The details of which form fields correspond to which user attribute on any website are stored on one or more servers accessible to web clients running the plugin.

BRIEF DESCRIPTION OF THE DRAWINGS

Embodiments of the invention will now be described, by way of example, with reference to the accompanying drawings, in which:

FIG. 1 is a schematic diagram of a network in which a client computing running a browser has a plug-in according to an embodiment of the invention; and

FIG. 2 is a flow diagram illustrating the operation of a browser plug-in and server according to one embodiment of the present invention.

 DESCRIPTION OF THE PREFERRED EMBODIMENTS

Referring first to FIG. 1 and explaining the invention most generally, a user wishing to avail of the present invention first of all downloads and installs a plugin 10 for a browser 12 running on a client computing device 20 of theirs. It is not unusual now for users to access the Internet from multiple client computers and to cater for such users; user's personal information input through the plug-in as described below can be stored in a central database 40 where it is accessible to a secure central server 30. In other implementations, a user's information could be stored on a portable storage device such as a smart card or memory stick which they make available to the plug-in locally on whichever client machine they are using.

Once installed, the plugin 10 can be arranged to allow the user at this stage to directly input their information for any web site form fields which are to be recognized by the plugin in due course, although this is not strictly necessary. Nonetheless, any user attribute value, for example, name, address, date of birth, credit card number, expiry date, which the user enters, can be stored either in the database 40; or as mentioned above, in other implementations, in a secure local store (not shown) accessible to the plug-in.

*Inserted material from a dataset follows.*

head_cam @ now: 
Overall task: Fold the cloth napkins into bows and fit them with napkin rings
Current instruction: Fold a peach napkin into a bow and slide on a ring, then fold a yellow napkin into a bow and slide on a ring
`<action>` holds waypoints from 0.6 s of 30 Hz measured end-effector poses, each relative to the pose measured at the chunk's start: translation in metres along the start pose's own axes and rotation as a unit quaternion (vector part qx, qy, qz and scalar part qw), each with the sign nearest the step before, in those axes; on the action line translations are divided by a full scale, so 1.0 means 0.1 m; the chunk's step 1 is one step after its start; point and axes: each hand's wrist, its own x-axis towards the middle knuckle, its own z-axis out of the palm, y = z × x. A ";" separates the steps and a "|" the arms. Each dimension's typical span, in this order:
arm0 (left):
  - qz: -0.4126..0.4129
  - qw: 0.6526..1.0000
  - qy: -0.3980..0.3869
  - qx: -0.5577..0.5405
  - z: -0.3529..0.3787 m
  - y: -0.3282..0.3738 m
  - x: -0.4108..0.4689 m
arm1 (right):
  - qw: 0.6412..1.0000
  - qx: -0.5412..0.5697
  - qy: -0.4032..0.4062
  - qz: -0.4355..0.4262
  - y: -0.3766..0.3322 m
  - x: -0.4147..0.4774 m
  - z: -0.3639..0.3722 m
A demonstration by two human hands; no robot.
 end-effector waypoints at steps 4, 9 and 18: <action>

It will be appreciated that the information stored for each user need not correspond to the information stored for other users. So, for example, some users may input a minimal set of information whereas others may provide more extensive information. Some users may be prepared to store extremely sensitive information such as credit card information, whereas others may not. As such the set of attribute/value pairs stored in the database 40 for each user may not even overlap, yet alone coincide. It should also be appreciated that user information need not be simply a text value which in due course would be input into a text entry field. Users, who for example, indicate their sex, could have this information used for selecting check boxes or indeed automatic interaction with any other input interface input widget. Nonetheless, the term “form field” is used in the present specification to cover any user interface widget into which a user's personal information may be input. This personal information can equally include not alone a user's details such as name, age, credit card number etc. but also information such as their personal preferences such as for smoking or no smoking rooms, large or small cars, etc.

Storing a user's information at a central web server, allows a user who might employ this service via a number of different browsers, for example, from their desktop, tablet, smart-phone or other platform to avoid inputting their information several times. Nonetheless, storing the information locally or portably, may give users a greater sense of security in relation to their personal data.

In any case, once the plugin is installed, the user can use their browser as normal. When the user encounters selects a URL for a web page which requests user information for a web server 50, the user can then invoke the plugin to automatically fill the web page form fields with their attribute information.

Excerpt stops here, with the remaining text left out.